ASSIGNED TASK: Go through the data below line by line and report how many lines contain "about", giving only that figure.

DATA IN THIS EXERCISE:
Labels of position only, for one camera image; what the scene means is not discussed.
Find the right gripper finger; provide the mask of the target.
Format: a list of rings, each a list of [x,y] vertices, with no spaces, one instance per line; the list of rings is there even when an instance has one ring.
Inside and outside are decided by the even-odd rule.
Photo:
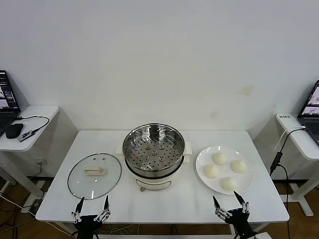
[[[242,196],[240,196],[236,191],[233,191],[234,195],[236,197],[236,199],[238,200],[238,202],[240,203],[240,205],[242,206],[242,211],[243,213],[249,214],[250,210],[249,210],[249,202],[246,202]]]
[[[217,199],[215,196],[212,196],[212,199],[214,201],[214,207],[215,207],[215,214],[217,217],[219,217],[221,220],[225,221],[226,219],[230,218],[230,214],[220,207]]]

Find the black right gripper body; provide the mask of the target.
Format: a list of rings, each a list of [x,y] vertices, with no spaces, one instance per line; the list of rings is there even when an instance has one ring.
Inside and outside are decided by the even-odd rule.
[[[248,223],[250,213],[243,209],[233,209],[227,213],[231,215],[226,217],[225,222],[234,226],[240,239],[253,238],[256,235]]]

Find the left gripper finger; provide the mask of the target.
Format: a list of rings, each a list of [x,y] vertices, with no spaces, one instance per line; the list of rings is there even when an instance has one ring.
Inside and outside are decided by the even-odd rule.
[[[81,198],[81,200],[77,204],[75,210],[71,212],[71,215],[74,218],[74,223],[75,224],[81,222],[80,213],[82,211],[83,203],[84,203],[84,197]]]
[[[104,202],[104,206],[103,206],[103,210],[101,211],[101,213],[99,213],[95,218],[94,221],[97,222],[105,222],[109,216],[111,215],[111,211],[109,208],[109,196],[106,196],[105,202]]]

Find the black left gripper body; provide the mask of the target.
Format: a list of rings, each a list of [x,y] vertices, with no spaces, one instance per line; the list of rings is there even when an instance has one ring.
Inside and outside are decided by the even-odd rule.
[[[77,239],[92,239],[96,236],[96,230],[99,229],[103,223],[99,220],[94,220],[97,215],[81,216],[75,221],[75,228],[77,229]]]

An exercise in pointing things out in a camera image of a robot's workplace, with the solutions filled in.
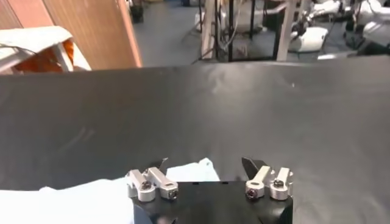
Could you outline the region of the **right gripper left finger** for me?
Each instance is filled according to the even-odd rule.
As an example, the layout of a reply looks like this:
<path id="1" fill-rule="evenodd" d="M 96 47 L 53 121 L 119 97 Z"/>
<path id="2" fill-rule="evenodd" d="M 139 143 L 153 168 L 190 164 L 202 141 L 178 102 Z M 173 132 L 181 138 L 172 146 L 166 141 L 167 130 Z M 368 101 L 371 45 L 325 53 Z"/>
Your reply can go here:
<path id="1" fill-rule="evenodd" d="M 136 198 L 140 202 L 155 200 L 157 191 L 161 198 L 169 201 L 177 199 L 179 185 L 170 180 L 165 172 L 161 171 L 167 158 L 151 162 L 143 172 L 138 169 L 126 174 L 127 194 L 129 198 Z"/>

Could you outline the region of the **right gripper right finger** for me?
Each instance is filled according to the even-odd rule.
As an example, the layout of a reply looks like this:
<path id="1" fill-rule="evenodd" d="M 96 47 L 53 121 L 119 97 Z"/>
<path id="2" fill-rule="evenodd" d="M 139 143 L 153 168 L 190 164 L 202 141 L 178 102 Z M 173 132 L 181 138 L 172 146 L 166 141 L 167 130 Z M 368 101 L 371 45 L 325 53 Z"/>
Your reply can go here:
<path id="1" fill-rule="evenodd" d="M 293 171 L 290 168 L 282 167 L 277 172 L 263 160 L 246 157 L 241 158 L 241 163 L 248 177 L 245 193 L 249 200 L 264 197 L 266 189 L 274 200 L 283 201 L 293 196 Z"/>

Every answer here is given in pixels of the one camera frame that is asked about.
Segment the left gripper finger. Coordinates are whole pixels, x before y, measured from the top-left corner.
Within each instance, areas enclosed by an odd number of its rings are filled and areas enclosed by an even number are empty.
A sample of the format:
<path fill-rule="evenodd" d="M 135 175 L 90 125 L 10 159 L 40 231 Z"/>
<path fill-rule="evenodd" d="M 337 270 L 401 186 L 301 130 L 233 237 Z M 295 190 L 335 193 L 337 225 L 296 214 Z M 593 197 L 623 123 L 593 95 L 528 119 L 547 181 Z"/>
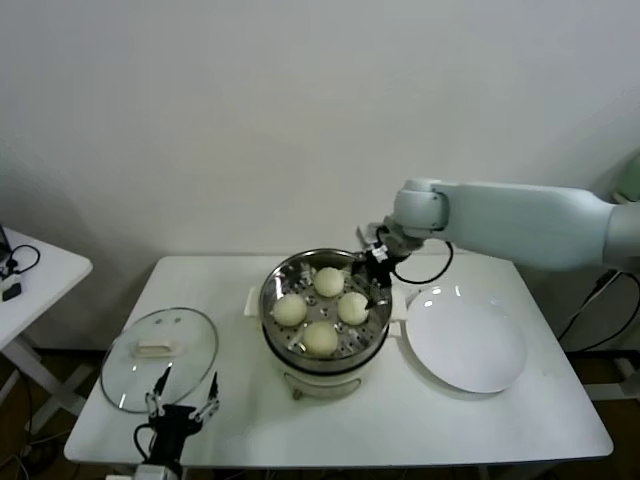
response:
<path fill-rule="evenodd" d="M 218 372 L 214 373 L 205 404 L 196 412 L 194 419 L 207 423 L 220 407 Z"/>
<path fill-rule="evenodd" d="M 145 405 L 149 416 L 158 416 L 161 414 L 161 398 L 170 373 L 171 365 L 168 364 L 162 375 L 156 380 L 152 390 L 145 394 Z"/>

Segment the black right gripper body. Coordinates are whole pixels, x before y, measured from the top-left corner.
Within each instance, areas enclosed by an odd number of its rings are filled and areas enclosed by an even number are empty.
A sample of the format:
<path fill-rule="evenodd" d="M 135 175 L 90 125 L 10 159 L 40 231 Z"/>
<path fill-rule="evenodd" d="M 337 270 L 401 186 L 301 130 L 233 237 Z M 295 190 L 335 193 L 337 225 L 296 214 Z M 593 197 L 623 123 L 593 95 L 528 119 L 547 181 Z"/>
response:
<path fill-rule="evenodd" d="M 386 253 L 367 253 L 367 277 L 371 282 L 376 281 L 381 288 L 390 288 L 393 269 L 394 263 Z"/>

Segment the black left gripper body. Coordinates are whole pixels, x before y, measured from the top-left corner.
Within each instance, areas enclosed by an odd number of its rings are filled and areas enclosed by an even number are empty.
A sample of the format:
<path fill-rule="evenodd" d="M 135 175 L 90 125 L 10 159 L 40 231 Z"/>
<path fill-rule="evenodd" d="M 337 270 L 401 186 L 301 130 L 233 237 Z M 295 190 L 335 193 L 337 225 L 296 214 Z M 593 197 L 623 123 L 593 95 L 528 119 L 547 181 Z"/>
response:
<path fill-rule="evenodd" d="M 150 448 L 150 461 L 179 461 L 189 437 L 200 432 L 196 408 L 168 405 L 164 414 L 149 419 L 149 427 L 155 434 Z"/>

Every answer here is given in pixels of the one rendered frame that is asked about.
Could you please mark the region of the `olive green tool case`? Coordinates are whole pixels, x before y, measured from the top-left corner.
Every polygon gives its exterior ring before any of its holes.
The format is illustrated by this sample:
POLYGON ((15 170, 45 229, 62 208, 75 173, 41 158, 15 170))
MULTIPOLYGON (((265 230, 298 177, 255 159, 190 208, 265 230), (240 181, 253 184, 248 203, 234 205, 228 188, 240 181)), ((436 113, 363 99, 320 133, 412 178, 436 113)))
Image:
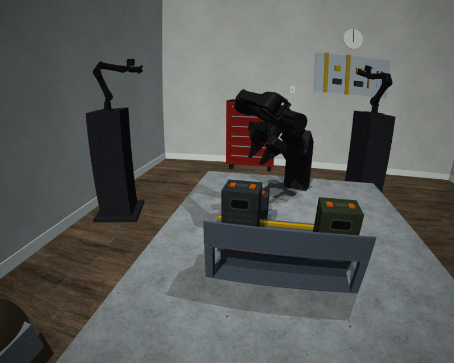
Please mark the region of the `olive green tool case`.
POLYGON ((359 235, 363 218, 356 200, 319 197, 313 232, 359 235))

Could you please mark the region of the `yellow flat bar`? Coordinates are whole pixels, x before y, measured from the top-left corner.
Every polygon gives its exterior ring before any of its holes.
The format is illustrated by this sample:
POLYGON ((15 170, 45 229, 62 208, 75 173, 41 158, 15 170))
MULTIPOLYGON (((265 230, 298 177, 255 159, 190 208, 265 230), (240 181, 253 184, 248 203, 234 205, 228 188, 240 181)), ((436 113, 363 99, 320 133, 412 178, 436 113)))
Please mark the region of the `yellow flat bar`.
MULTIPOLYGON (((221 221, 221 216, 218 216, 218 220, 221 221)), ((274 226, 274 227, 286 227, 286 228, 293 228, 293 229, 306 229, 306 230, 313 230, 313 228, 314 228, 314 225, 293 224, 293 223, 286 223, 286 222, 275 222, 275 221, 264 221, 264 220, 260 220, 260 225, 274 226)))

REPLY TO THE TASK: 2